Na área externa, temos a rua se movimentando bem próxima, o que reforça a necessidade em demonstrar limites. Obstáculos para os que estão do lado de fora, são um aviso dos limites a que devem obedecer. Muros, cercas e outros obstáculos, são os vigilantes, que a princípio protegem os de dentro e afastam os de fora. Existe a área de transição onde o sujeito caminha para fora ou volta para a segurança do lar. Alguns tornam essa área atrativa, como um convite aos que observam o lugar, outros já se contentam em demonstrar que o estranho não é bem-vindo, com animais ferozes e outras formas de manter distante o outro. Animais, plantas, são todos adaptados ao ambiente, a moradia estabelece o limite do que está fora e também do que está dentro. Sabemos até onde podemos ir, qual parte nos pertence, como devemos nos comportar até certo ponto, já que existe um comportamento privado distinto do social.

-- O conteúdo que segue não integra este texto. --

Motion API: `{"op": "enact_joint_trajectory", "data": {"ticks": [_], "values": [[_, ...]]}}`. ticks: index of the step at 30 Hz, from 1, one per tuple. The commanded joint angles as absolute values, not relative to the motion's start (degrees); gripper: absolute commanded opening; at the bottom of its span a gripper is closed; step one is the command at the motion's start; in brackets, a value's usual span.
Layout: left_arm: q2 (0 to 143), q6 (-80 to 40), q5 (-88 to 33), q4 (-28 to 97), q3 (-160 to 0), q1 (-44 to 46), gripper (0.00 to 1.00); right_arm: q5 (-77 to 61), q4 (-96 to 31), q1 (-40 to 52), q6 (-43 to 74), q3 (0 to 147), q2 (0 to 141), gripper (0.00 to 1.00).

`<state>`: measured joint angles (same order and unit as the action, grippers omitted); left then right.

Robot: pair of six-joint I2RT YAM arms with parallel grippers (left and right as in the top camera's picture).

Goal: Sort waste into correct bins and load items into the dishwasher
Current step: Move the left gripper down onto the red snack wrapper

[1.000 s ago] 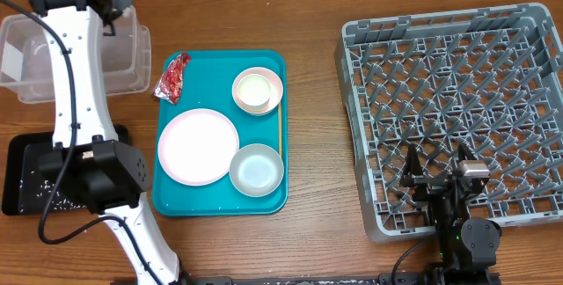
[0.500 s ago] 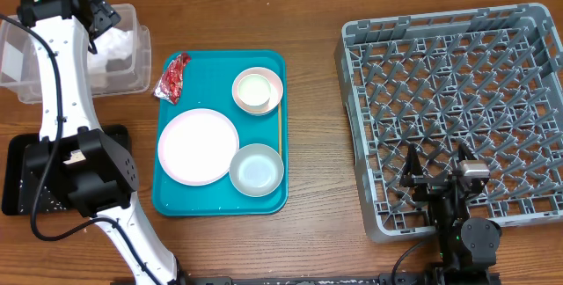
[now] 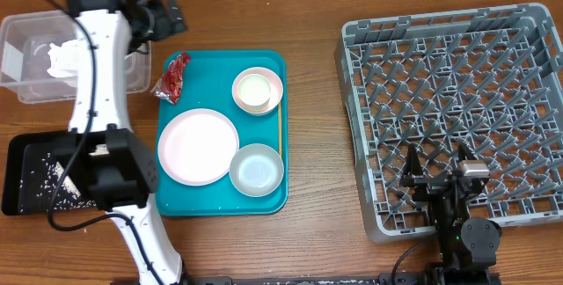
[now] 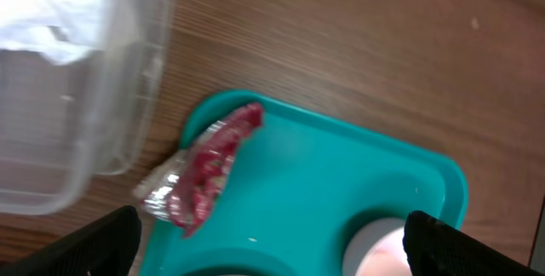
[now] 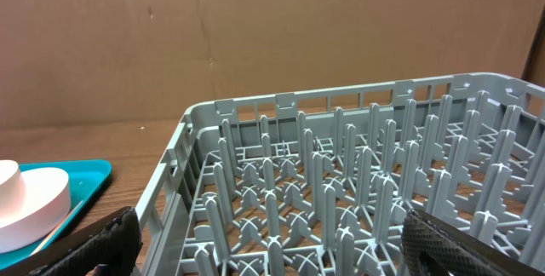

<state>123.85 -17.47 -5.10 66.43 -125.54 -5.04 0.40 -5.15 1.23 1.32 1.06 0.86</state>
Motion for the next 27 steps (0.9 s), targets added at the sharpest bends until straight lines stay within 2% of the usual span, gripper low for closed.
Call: {"op": "enact_joint_trajectory", "data": {"ticks": [1, 11, 15, 27], "values": [[122.58, -15.09, -0.27, 66.19, -122.19, -0.6, 0.99, 0.73, -4.82, 1.54, 1.3, 0.49, 0.67, 1.0], [122.58, -12.82, 15.22, 53.19, -106.26, 3.36, 0.98, 0.73, -4.82, 1.54, 1.28, 0.47, 0.67, 1.0], [122.58, -11.03, 20.23, 47.33, -102.52, 3.36, 0.93, 0.73, -4.82, 1.54, 1.3, 0.47, 0.67, 1.0], [122.58, -5.76, 19.44, 34.13, -94.39, 3.33, 0.87, 0.73, -4.82, 1.54, 1.28, 0.47, 0.67, 1.0]]}}
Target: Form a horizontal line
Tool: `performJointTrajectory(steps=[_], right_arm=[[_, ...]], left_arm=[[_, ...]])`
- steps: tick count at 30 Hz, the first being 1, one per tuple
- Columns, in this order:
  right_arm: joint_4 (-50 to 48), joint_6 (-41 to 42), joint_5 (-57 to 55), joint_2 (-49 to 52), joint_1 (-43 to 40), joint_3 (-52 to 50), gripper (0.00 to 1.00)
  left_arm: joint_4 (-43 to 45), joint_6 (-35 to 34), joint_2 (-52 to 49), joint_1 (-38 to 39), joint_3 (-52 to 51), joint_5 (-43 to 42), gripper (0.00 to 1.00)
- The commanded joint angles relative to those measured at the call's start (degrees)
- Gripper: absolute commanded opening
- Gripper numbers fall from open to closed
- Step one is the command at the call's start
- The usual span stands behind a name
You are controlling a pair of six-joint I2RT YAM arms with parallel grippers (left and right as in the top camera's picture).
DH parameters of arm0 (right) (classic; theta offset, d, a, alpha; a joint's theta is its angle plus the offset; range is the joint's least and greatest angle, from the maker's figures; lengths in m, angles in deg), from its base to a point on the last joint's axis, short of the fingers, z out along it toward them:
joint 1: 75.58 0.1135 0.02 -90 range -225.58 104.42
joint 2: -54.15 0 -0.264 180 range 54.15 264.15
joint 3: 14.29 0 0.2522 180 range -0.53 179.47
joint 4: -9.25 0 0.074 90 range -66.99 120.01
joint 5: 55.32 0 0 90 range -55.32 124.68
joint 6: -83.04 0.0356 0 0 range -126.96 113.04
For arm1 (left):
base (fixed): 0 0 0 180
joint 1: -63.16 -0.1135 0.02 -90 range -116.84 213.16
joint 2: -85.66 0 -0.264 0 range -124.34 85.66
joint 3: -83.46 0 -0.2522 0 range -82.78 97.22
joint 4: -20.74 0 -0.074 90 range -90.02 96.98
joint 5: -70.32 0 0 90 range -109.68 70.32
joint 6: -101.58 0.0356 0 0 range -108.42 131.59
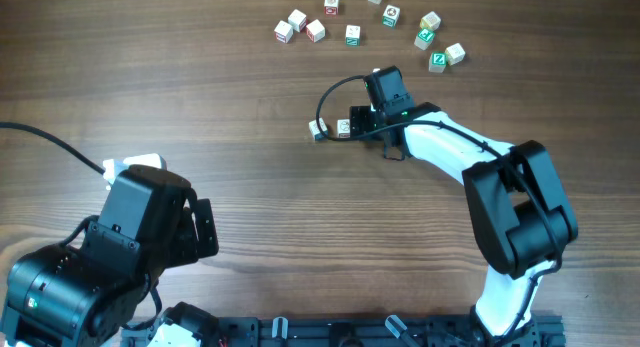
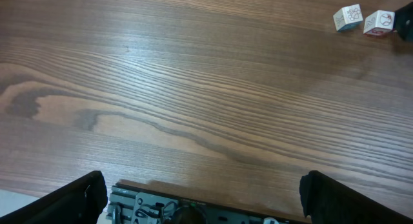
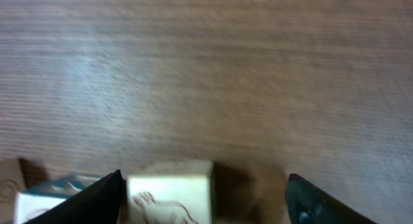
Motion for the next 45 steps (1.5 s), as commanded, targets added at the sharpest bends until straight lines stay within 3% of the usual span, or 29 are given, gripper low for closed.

O ato de convidar alguém para que nos visite e a apresentação da casa é uma forma de demonstrar nossa privacidade. A maneira como se organiza uma residência, pode dizer muito sobre quem vive nela. Um sofá macio em frente uma televisão pode indicar uma pessoa com hábitos televisivos, mas claro que certas impressões são bem superficiais. A forma como se estrutura a casa é que se torna curiosa, dificilmente se desvirtua o padrão social. Não encontramos muito uma pessoa que dorme no banheiro ou defeca no quarto. Claro que existem quartos com banheiros, mas me refiro a uma privada no meio do quarto. Porque foi estabelecido o perímetro de higienização e ele não deve ser transposto. Existe um código de segurança dentro do próprio habitat. Os corredores em casas, servem como dutos misteriosos que desaguarão em algum local, por isso costumam ser pouco explorados, já que não são o atrativo, mas apenas uma condução aos cômodos.
As casas são essa extensão da natureza humana, que perverte a natureza em função de suas próprias condições de existência. Elas acompanham nosso processo existencial, fazendo com nos identifiquemos mais essa materialidade que nos abriga e promove a interação ou interrupção de relações. A moradia é o usufruto da territorialidade, onde o homem se vê diante do espaço e começa a promover suas demarcações políticas, interagindo com os outros familiares, ou os que moram só, com os próprios limites de nossa natureza multifacetada. A história das casas se confunde com a nossa história, já que estamos conectados, nesse desejo de preservação, que mantém seus alicerces mesmo após a extinção de muitas sociedades, deixando essa herança para as gerações vindouras, que também possuíram suas tentativas de permanências e seus legados monumentais.